Authors: T. N. Janakiraman, J. Janet Lourds Rani

Abstract:

In practice, wireless networks has the property that the signal strength attenuates with respect to the distance from the base station, it could be better if the nodes at two hop away are considered for better quality of service. In this paper, we propose a procedure to identify delay preserving substructures for a given wireless ad-hoc network using a new graph operation G 2 – E (G) = G* (Edge difference of square graph of a given graph and the original graph). This operation helps to analyze some induced substructures, which preserve delay in communication among them. This operation G* on a given graph will induce a graph, in which 1- hop neighbors of any node are at 2-hop distance in the original network.
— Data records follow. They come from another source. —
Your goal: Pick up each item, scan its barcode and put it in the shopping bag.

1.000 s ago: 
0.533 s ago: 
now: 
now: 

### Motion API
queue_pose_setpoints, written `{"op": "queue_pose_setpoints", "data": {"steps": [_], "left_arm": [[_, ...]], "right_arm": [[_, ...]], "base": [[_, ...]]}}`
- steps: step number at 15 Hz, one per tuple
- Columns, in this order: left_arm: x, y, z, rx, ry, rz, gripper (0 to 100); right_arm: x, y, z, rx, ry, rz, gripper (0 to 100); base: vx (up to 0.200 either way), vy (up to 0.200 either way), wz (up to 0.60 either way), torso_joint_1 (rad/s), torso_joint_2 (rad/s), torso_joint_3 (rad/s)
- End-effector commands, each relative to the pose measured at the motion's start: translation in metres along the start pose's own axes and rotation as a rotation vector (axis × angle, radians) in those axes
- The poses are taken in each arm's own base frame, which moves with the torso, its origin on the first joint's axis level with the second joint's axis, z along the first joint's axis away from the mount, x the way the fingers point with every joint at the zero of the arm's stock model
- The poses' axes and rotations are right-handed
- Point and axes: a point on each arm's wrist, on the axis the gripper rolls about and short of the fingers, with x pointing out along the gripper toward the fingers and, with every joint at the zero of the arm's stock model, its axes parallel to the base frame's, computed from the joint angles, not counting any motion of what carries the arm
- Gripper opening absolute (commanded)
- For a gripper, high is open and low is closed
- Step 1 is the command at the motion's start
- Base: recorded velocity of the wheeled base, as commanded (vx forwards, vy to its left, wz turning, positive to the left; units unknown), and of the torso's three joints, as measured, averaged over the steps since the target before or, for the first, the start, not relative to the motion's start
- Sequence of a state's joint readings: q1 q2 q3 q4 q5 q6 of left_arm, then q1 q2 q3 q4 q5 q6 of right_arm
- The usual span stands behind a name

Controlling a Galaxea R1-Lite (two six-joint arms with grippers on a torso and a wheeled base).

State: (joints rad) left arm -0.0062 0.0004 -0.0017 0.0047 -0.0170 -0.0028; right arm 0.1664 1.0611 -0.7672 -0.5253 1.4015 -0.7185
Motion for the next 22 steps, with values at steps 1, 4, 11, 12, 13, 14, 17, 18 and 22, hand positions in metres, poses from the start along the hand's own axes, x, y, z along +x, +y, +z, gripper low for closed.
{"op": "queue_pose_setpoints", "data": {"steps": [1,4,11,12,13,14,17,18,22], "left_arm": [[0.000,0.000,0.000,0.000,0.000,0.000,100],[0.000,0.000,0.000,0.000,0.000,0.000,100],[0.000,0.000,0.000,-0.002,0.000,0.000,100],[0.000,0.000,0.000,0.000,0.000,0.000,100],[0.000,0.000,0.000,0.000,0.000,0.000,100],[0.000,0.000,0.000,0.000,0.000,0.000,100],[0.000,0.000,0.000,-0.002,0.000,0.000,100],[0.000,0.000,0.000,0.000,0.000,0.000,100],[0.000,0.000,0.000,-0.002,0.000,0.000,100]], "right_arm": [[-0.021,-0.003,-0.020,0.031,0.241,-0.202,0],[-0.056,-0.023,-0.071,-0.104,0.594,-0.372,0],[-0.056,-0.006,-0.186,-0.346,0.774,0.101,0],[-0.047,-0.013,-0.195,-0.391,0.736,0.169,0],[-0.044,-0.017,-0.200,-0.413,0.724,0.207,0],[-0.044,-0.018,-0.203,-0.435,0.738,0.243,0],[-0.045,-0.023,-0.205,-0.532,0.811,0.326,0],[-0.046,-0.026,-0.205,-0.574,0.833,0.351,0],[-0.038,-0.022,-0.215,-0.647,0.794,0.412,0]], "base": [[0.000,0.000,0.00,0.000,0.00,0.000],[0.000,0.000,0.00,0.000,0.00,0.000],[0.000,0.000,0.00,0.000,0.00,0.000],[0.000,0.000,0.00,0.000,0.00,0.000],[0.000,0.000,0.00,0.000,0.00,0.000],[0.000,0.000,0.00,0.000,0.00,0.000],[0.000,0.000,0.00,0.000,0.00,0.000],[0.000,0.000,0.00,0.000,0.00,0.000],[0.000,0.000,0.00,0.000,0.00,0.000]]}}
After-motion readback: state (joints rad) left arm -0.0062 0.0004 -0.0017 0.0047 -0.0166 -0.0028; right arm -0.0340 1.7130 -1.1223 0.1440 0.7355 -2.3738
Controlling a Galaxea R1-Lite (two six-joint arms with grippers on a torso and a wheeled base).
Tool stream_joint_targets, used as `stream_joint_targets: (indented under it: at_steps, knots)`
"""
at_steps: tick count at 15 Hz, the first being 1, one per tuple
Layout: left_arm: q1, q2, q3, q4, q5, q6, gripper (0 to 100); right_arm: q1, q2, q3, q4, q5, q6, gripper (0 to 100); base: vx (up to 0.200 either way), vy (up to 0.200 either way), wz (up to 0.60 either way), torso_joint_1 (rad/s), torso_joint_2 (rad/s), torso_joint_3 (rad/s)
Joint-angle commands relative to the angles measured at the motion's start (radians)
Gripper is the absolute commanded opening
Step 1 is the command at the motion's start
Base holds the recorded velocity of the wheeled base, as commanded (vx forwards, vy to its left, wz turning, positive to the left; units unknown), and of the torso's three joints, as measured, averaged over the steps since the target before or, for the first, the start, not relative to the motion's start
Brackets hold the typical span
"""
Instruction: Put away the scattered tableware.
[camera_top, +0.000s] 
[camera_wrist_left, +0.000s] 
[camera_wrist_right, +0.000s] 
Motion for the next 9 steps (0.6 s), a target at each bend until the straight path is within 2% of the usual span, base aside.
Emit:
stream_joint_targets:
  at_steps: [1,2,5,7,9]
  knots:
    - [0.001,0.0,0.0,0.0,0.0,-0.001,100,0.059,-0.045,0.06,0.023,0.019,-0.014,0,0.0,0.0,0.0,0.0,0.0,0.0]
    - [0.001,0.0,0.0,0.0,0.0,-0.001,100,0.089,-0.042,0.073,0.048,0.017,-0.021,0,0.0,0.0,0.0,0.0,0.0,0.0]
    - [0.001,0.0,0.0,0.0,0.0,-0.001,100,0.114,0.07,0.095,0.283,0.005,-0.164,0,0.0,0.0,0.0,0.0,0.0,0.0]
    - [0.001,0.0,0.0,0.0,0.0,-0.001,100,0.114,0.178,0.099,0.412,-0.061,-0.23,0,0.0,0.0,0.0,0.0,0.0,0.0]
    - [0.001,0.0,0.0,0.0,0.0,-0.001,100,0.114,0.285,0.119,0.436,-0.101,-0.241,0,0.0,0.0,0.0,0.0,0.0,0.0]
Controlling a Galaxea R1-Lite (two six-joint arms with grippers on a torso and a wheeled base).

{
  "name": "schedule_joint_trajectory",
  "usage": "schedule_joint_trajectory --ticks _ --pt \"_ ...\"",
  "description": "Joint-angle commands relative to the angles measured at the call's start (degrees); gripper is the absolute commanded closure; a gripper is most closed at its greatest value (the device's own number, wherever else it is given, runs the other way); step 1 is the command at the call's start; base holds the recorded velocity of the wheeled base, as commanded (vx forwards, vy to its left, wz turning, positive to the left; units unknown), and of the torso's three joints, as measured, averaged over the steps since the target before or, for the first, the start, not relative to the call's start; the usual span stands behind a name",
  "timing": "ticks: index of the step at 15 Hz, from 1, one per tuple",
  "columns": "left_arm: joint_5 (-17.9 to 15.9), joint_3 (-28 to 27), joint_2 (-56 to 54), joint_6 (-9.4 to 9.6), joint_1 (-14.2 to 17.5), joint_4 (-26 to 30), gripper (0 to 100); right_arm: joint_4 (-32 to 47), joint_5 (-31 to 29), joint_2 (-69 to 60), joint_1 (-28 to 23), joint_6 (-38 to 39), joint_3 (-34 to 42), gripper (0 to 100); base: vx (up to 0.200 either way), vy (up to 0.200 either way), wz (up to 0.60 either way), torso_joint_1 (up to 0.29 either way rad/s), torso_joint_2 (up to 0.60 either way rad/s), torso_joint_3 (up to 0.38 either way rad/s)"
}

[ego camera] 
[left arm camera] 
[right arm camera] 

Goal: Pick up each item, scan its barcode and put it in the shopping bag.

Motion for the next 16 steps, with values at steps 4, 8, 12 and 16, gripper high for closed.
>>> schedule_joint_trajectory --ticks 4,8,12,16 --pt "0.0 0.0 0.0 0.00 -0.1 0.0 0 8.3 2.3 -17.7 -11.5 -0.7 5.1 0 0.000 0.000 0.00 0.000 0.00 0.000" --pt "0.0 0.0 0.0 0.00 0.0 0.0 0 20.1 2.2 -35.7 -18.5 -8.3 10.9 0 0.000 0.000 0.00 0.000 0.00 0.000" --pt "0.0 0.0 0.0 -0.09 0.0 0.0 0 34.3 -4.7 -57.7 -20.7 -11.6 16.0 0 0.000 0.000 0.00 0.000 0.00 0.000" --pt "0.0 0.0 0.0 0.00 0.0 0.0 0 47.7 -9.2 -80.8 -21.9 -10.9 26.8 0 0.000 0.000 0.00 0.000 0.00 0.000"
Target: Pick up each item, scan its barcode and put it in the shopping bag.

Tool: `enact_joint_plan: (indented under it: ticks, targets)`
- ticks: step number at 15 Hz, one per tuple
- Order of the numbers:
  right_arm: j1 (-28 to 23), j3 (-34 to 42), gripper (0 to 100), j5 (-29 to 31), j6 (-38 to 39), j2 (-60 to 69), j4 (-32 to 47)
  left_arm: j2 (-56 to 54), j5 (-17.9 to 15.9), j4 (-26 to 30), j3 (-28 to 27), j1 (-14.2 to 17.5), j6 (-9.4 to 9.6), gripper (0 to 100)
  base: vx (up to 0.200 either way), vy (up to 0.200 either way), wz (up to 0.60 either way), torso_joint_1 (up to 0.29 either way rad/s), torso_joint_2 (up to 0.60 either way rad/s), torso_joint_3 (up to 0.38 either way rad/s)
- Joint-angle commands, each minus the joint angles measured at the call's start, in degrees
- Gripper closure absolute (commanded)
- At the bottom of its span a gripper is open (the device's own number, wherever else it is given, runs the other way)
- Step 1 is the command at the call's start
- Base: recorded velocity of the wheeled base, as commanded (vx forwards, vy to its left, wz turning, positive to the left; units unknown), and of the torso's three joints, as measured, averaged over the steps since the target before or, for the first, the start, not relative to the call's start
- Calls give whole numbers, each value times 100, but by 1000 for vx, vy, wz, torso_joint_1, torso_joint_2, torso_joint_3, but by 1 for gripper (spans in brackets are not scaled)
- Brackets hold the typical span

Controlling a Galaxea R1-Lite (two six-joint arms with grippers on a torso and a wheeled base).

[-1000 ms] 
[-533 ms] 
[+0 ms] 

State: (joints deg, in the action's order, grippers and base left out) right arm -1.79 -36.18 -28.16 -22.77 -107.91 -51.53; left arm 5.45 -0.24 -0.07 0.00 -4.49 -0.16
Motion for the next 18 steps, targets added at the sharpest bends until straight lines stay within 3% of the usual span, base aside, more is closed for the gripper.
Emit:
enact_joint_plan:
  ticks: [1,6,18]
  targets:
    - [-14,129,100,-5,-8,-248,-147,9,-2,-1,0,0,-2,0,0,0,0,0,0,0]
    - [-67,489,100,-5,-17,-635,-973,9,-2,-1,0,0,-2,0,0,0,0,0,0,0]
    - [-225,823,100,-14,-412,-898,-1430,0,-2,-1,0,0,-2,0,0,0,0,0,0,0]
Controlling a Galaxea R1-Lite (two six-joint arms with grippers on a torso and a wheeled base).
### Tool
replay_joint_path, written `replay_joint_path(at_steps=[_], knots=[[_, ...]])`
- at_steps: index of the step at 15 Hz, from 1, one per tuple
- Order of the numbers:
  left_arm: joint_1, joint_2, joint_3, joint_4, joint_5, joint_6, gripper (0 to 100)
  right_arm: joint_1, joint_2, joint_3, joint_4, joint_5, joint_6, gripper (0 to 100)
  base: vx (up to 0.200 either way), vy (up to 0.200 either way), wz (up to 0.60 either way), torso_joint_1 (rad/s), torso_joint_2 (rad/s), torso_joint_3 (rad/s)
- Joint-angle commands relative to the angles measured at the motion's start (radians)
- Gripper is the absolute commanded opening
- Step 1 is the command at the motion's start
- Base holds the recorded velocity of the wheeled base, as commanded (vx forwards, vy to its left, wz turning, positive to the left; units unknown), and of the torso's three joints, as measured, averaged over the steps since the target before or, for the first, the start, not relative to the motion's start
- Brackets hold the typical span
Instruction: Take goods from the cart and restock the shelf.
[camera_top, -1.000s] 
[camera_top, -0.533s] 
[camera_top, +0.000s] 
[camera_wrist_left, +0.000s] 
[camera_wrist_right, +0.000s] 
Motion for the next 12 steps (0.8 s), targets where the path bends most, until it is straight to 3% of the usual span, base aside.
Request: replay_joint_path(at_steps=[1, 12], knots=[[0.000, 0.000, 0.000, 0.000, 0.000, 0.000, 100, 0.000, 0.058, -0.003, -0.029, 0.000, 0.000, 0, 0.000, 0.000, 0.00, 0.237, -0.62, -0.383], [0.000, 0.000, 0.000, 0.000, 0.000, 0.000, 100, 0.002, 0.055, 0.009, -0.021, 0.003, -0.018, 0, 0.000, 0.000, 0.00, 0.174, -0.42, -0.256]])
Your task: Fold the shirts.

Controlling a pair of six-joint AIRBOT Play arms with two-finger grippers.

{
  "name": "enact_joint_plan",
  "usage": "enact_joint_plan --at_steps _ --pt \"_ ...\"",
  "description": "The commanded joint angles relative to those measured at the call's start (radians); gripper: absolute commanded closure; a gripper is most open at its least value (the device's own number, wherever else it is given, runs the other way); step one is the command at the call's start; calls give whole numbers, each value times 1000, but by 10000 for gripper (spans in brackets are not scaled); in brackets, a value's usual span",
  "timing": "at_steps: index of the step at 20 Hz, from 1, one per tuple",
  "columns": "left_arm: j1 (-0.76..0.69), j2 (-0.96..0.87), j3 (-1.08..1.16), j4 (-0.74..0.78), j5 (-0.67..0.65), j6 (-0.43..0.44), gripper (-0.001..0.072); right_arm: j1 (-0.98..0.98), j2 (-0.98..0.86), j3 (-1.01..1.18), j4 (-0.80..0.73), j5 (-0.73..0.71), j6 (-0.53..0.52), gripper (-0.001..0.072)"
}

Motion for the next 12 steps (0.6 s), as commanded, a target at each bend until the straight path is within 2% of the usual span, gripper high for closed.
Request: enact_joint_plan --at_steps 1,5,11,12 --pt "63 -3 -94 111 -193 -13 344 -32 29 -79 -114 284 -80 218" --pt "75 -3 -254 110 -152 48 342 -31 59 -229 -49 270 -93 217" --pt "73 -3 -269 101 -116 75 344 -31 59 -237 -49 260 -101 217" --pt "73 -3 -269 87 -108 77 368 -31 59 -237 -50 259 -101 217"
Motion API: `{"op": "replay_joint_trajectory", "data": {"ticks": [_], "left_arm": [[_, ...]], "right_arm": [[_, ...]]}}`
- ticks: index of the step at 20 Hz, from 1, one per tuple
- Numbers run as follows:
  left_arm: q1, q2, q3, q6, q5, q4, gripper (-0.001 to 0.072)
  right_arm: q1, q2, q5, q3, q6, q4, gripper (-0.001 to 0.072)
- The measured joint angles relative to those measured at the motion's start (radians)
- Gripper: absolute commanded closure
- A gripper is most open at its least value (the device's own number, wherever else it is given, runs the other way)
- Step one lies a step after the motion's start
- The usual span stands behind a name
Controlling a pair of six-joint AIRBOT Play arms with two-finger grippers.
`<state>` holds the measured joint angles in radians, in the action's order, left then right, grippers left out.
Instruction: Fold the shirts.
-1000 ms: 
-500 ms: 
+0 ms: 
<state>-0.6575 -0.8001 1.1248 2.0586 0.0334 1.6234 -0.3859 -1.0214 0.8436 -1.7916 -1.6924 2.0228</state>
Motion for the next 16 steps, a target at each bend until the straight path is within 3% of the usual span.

In this paper, we also identify some delay preserving substructures in G*, which are (i) set of all nodes, which are mutually at 2-hop distance in G that will form a clique in G*, (ii) set of nodes which forms an odd cycle C2k+1 in G, will form an odd cycle in G* and the set of nodes which form a even cycle C2k in G that will form two disjoint companion cycles ( of same parity odd/even) of length k in G*, (iii) every path of length 2k+1 or 2k in G will induce two disjoint paths of length k in G*, and (iv) set of nodes in G*, which induces a maximal connected sub graph with radius 1 (which identifies a substructure with radius equal 2 and diameter at most 4 in G). The above delay preserving sub structures will behave as good clusters in the original network.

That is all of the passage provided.